In: Statistics and Probability
Pursuing an MBA is a major personal investment. Tuition and expenses associated with business school programs are costly, but the high costs come with hopes of career advancement and high salaries. A prospective MBA student would like to examine the factors that impact starting salary upon graduation and decides to develop a model that uses program per-year tuition as a predictor of starting salary. Data were collected for 37 full-time MBA programs offered at private universities. The data are stored in the accompanying table. Complete parts (a) through (e) below.
a. Construct a scatter plot.
b. Assuming a linear relationship, use the least-squares method to determine the regression coefficients b0 and b1.
c. Interpret the meaning of the slope, b1, in this problem.
d. Predict the mean starting salary upon graduation for a program that has a per-year tuition cost of $47,424.
e. What insights can be obtained about the relationship between program per-year tuition and starting salary upon graduation?

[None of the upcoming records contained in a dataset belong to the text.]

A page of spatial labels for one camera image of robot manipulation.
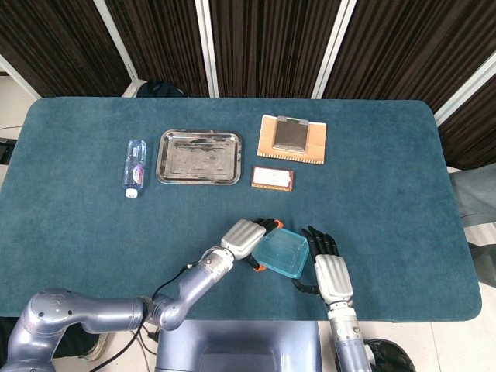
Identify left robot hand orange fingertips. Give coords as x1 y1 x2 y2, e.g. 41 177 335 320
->
219 217 283 273

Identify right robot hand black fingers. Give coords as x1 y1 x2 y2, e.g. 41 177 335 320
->
291 226 354 307

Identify blue plastic container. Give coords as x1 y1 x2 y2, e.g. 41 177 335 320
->
259 227 311 272

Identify clear plastic container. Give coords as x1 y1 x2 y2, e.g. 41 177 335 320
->
252 247 304 280

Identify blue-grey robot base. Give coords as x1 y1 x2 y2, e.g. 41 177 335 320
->
154 319 323 372

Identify red bordered card box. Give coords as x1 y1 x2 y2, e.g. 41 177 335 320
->
250 165 295 192

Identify blue table cloth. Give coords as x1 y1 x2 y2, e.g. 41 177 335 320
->
0 96 484 323

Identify stainless steel tray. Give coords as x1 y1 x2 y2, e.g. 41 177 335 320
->
155 129 244 186

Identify black trash bin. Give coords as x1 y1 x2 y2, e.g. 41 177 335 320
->
362 338 416 372

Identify dark grey flat device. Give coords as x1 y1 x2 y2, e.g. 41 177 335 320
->
272 115 311 153

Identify tan spiral notebook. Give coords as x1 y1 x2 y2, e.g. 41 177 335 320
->
257 114 328 167

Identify clear plastic water bottle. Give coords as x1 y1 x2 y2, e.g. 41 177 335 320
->
122 139 148 199

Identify person leg grey trousers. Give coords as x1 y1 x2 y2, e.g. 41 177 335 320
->
449 162 496 229

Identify black bag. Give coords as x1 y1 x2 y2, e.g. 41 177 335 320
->
136 80 187 98

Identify white shoe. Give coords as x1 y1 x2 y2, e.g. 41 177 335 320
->
79 332 110 362

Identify dark ribbed partition panel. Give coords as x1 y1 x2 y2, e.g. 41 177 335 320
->
104 0 218 98
313 0 496 125
195 0 356 99
0 0 139 98
436 73 496 170

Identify person leg black trousers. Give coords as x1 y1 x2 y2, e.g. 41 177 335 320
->
52 329 100 360

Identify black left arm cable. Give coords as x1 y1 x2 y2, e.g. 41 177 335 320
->
88 262 195 363

| Program Per-Year Tuition ($) | Mean Starting Salary Upon Graduation ($) | 
| 62525 | 155817 | 
| 67451 | 152357 | 
| 67749 | 149035 | 
| 67666 | 144735 | 
| 66779 | 138899 | 
| 65528 | 152385 | 
| 65695 | 151892 | 
| 67655 | 151383 | 
| 64351 | 135432 | 
| 63923 | 141959 | 
| 67172 | 143153 | 
| 60574 | 145089 | 
| 61936 | 139567 | 
| 56822 | 135936 | 
| 53789 | 127037 | 
| 54703 | 116149 | 
| 56016 | 124588 | 
| 50732 | 128107 | 
| 52677 | 129467 | 
| 50944 | 121455 | 
| 47172 | 115002 | 
| 47340 | 110982 | 
| 48454 | 111045 | 
| 44833 | 106917 | 
| 36539 | 81620 | 
| 48766 | 79609 | 
| 47016 | 101254 | 
| 51112 | 74476 | 
| 37992 | 88178 | 
| 34391 | 76630 | 
| 43591 | 74766 | 
| 43030 | 52071 | 
| 50032 | 65298 | 
| 33704 | 103286 | 
| 23853 | 54156 | 
| 42047 | 81971 | 
| 39597 | 53127 | 
| Ʃx = | 1944156 | 
| Ʃy = | 4214830 | 
| Ʃxy = | 232985715420 | 
| Ʃx² = | 106996780762 | 
| Ʃy² = | 517682716166 | 
| Sample size, n = | 37 | 
| x̅ = Ʃx/n = 1944156/37 = | 52544.75676 | 
| y̅ = Ʃy/n = 4214830/37 = | 113914.3243 | 
| SSxx = Ʃx² - (Ʃx)²/n = 106996780762 - (1944156)²/37 = | 4841576645 | 
| SSyy = Ʃy² - (Ʃy)²/n = 517682716166 - (4214830)²/37 = | 37553204574 | 
| SSxy = Ʃxy - (Ʃx)(Ʃy)/n = 232985715420 - (1944156)(4214830)/37 = | 11518498299 | 
a)

b)
Slope, b1 = SSxy/SSxx = 11518498298.9189/4841576644.81081 = 2.37908
y-intercept, b0 = y̅ - b1* x̅ = 113914.32432 - (2.37908)*52544.75676 = -11093.86
Regression equation :
ŷ = -11093.857 + (2.3791) x
c)
As the value of program per-year tuition increases by a unit the value Mean Starting Salary Upon Graduation increases by 2.3791 on average.
d)
Predicted value of y at x = 47424
ŷ = -11093.857 + (2.3791) * 47424 = 101731.6342
e)
Mean starting salaries upon graduation tend to be higher among programs with higher per-year tuitions.